**DIRECTIONS FOR THIS TASK:**
All of the data needs to be repeated exactly.

DATASET CONTENT: Begin

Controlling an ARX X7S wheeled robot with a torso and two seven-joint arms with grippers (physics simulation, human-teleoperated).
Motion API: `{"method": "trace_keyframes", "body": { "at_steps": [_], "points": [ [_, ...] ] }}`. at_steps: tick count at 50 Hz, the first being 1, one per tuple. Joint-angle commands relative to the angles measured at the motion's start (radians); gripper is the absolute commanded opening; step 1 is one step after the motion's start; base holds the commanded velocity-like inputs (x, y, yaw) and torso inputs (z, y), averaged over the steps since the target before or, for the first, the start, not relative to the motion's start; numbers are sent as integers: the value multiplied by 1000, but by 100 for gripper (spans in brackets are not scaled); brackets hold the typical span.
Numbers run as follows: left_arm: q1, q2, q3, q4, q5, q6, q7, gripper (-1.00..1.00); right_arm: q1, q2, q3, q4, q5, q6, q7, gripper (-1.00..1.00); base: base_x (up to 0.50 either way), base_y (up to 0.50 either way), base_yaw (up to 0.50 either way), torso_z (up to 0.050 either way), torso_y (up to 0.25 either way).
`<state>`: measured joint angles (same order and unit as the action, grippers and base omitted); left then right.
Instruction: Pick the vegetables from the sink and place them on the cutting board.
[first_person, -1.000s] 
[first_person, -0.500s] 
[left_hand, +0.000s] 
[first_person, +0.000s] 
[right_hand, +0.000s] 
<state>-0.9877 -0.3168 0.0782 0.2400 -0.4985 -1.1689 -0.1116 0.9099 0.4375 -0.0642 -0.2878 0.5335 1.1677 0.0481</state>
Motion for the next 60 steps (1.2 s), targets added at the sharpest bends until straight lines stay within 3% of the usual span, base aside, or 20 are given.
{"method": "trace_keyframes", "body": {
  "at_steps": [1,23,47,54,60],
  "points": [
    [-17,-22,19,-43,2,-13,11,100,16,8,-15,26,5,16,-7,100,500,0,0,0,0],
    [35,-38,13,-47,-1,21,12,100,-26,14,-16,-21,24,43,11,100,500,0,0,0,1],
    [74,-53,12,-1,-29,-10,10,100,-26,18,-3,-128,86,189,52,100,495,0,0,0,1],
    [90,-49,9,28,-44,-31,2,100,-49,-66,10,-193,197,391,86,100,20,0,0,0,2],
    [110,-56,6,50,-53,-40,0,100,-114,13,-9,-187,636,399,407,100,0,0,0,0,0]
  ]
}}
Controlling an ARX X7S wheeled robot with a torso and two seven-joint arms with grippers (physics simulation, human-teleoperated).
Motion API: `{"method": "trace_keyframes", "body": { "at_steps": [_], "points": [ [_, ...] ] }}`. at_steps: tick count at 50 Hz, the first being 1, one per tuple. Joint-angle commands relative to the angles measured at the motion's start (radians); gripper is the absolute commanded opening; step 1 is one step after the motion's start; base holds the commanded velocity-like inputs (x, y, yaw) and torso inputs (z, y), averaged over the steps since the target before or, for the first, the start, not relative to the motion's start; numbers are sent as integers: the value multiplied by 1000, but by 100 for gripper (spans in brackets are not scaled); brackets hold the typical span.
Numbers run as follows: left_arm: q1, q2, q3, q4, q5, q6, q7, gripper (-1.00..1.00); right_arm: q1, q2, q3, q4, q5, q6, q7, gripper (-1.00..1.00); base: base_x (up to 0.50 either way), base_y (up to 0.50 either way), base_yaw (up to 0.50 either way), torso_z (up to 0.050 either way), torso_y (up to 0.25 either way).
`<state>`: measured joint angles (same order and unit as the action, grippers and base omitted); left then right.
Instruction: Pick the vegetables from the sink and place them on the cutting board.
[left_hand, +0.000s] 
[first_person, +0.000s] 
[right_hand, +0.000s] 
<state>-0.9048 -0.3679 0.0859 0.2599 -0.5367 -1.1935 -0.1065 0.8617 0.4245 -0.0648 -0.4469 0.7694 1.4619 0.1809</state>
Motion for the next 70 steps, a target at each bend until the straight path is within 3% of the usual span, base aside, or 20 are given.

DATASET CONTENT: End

**SOLUTION TO THE EXERCISE:**
Controlling an ARX X7S wheeled robot with a torso and two seven-joint arms with grippers (physics simulation, human-teleoperated).
Motion API: `{"method": "trace_keyframes", "body": { "at_steps": [_], "points": [ [_, ...] ] }}`. at_steps: tick count at 50 Hz, the first being 1, one per tuple. Joint-angle commands relative to the angles measured at the motion's start (radians); gripper is the absolute commanded opening; step 1 is one step after the motion's start; base holds the commanded velocity-like inputs (x, y, yaw) and torso inputs (z, y), averaged over the steps since the target before or, for the first, the start, not relative to the motion's start; numbers are sent as integers: the value multiplied by 1000, but by 100 for gripper (spans in brackets are not scaled); brackets hold the typical span.
Numbers run as follows: left_arm: q1, q2, q3, q4, q5, q6, q7, gripper (-1.00..1.00); right_arm: q1, q2, q3, q4, q5, q6, q7, gripper (-1.00..1.00); base: base_x (up to 0.50 either way), base_y (up to 0.50 either way), base_yaw (up to 0.50 either way), torso_z (up to 0.050 either way), torso_y (up to 0.25 either way).
`<state>`: measured joint angles (same order and unit as the action, grippers and base omitted); left then right.
Instruction: Pick the vegetables from the sink and place them on the cutting board.
[first_person, -1.000s] 
[first_person, -0.500s] 
[left_hand, +0.000s] 
[first_person, +0.000s] 
[right_hand, +0.000s] 
<state>-0.9877 -0.3168 0.0782 0.2400 -0.4985 -1.1689 -0.1116 0.9099 0.4375 -0.0642 -0.2878 0.5335 1.1677 0.0481</state>
Motion for the next 60 steps (1.2 s), targets added at the sharpest bends until straight lines stay within 3% of the usual span, base aside, or 20 are given.
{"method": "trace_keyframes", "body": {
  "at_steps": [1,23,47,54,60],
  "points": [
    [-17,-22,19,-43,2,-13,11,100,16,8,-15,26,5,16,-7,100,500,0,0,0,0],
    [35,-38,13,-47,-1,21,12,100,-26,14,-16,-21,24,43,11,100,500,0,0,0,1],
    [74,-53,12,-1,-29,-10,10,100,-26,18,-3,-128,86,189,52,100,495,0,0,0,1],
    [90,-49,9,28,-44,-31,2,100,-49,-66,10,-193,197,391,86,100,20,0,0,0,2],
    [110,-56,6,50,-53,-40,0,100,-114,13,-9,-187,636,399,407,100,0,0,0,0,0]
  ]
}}
Controlling an ARX X7S wheeled robot with a torso and two seven-joint arms with grippers (physics simulation, human-teleoperated).
Motion API: `{"method": "trace_keyframes", "body": { "at_steps": [_], "points": [ [_, ...] ] }}`. at_steps: tick count at 50 Hz, the first being 1, one per tuple. Joint-angle commands relative to the angles measured at the motion's start (radians); gripper is the absolute commanded opening; step 1 is one step after the motion's start; base holds the commanded velocity-like inputs (x, y, yaw) and torso inputs (z, y), averaged over the steps since the target before or, for the first, the start, not relative to the motion's start; numbers are sent as integers: the value multiplied by 1000, but by 100 for gripper (spans in brackets are not scaled); brackets hold the typical span.
Numbers run as follows: left_arm: q1, q2, q3, q4, q5, q6, q7, gripper (-1.00..1.00); right_arm: q1, q2, q3, q4, q5, q6, q7, gripper (-1.00..1.00); base: base_x (up to 0.50 either way), base_y (up to 0.50 either way), base_yaw (up to 0.50 either way), torso_z (up to 0.050 either way), torso_y (up to 0.25 either way).
`<state>`: measured joint angles (same order and unit as the action, grippers and base omitted); left then right.
Instruction: Pick the vegetables from the sink and place them on the cutting board.
[left_hand, +0.000s] 
[first_person, +0.000s] 
[right_hand, +0.000s] 
<state>-0.9048 -0.3679 0.0859 0.2599 -0.5367 -1.1935 -0.1065 0.8617 0.4245 -0.0648 -0.4469 0.7694 1.4619 0.1809</state>
Motion for the next 70 steps, a target at each bend until the straight path is within 3% of the usual span, base aside, or 20 are given.

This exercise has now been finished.